- [Directions]: Set down, please, exactly the lines below that run from the line with "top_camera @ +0" to the line with "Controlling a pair", both lines included.

- [Given data]:
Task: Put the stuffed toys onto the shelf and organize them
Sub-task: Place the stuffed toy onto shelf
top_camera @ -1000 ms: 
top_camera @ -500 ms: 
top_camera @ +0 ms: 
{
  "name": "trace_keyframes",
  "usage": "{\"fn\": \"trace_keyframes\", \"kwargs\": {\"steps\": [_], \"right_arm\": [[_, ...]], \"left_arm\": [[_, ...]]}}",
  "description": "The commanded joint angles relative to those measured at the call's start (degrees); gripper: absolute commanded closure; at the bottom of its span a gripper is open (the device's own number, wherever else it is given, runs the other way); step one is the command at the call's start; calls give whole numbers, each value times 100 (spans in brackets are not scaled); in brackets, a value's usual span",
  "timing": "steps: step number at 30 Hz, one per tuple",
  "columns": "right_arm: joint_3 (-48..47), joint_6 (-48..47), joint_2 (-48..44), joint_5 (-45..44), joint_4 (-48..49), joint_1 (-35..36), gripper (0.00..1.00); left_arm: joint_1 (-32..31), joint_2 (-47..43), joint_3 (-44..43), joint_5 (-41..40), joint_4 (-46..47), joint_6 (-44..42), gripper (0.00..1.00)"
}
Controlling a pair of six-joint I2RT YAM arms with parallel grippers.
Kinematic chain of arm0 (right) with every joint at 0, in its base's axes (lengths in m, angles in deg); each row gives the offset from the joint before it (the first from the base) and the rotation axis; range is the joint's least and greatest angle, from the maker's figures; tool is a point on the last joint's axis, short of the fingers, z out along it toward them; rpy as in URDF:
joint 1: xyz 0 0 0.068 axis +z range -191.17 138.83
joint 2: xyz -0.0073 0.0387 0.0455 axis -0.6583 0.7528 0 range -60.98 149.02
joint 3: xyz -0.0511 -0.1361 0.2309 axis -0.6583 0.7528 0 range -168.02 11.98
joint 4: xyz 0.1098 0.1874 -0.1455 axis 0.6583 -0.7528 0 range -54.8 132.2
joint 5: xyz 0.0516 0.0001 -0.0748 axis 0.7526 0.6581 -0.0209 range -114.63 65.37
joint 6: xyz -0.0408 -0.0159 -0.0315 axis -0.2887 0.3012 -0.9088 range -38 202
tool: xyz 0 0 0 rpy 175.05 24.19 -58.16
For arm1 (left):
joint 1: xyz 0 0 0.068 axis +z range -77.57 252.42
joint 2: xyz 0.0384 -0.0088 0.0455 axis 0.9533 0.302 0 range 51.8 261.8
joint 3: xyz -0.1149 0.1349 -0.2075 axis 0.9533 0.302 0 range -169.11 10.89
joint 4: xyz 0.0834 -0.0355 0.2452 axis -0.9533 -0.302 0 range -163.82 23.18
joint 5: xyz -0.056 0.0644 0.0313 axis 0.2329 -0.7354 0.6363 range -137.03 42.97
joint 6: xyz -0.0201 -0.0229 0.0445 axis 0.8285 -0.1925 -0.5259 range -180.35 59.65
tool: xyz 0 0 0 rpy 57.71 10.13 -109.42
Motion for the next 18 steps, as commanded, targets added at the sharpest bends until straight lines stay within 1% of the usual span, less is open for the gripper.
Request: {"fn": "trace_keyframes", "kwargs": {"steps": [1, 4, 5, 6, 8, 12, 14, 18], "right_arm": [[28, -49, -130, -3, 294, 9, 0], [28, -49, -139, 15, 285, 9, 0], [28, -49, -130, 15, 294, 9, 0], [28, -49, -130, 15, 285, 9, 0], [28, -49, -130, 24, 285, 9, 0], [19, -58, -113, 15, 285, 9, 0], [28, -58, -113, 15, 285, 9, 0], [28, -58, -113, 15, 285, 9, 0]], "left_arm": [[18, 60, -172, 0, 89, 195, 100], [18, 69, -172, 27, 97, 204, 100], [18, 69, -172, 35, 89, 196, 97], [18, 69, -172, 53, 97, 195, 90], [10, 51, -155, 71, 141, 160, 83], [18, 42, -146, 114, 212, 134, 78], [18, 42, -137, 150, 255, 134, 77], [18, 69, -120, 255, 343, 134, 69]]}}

- [Answer]:
top_camera @ +0 ms: 
{
  "name": "trace_keyframes",
  "usage": "{\"fn\": \"trace_keyframes\", \"kwargs\": {\"steps\": [_], \"right_arm\": [[_, ...]], \"left_arm\": [[_, ...]]}}",
  "description": "The commanded joint angles relative to those measured at the call's start (degrees); gripper: absolute commanded closure; at the bottom of its span a gripper is open (the device's own number, wherever else it is given, runs the other way); step one is the command at the call's start; calls give whole numbers, each value times 100 (spans in brackets are not scaled); in brackets, a value's usual span",
  "timing": "steps: step number at 30 Hz, one per tuple",
  "columns": "right_arm: joint_3 (-48..47), joint_6 (-48..47), joint_2 (-48..44), joint_5 (-45..44), joint_4 (-48..49), joint_1 (-35..36), gripper (0.00..1.00); left_arm: joint_1 (-32..31), joint_2 (-47..43), joint_3 (-44..43), joint_5 (-41..40), joint_4 (-46..47), joint_6 (-44..42), gripper (0.00..1.00)"
}
Controlling a pair of six-joint I2RT YAM arms with parallel grippers.

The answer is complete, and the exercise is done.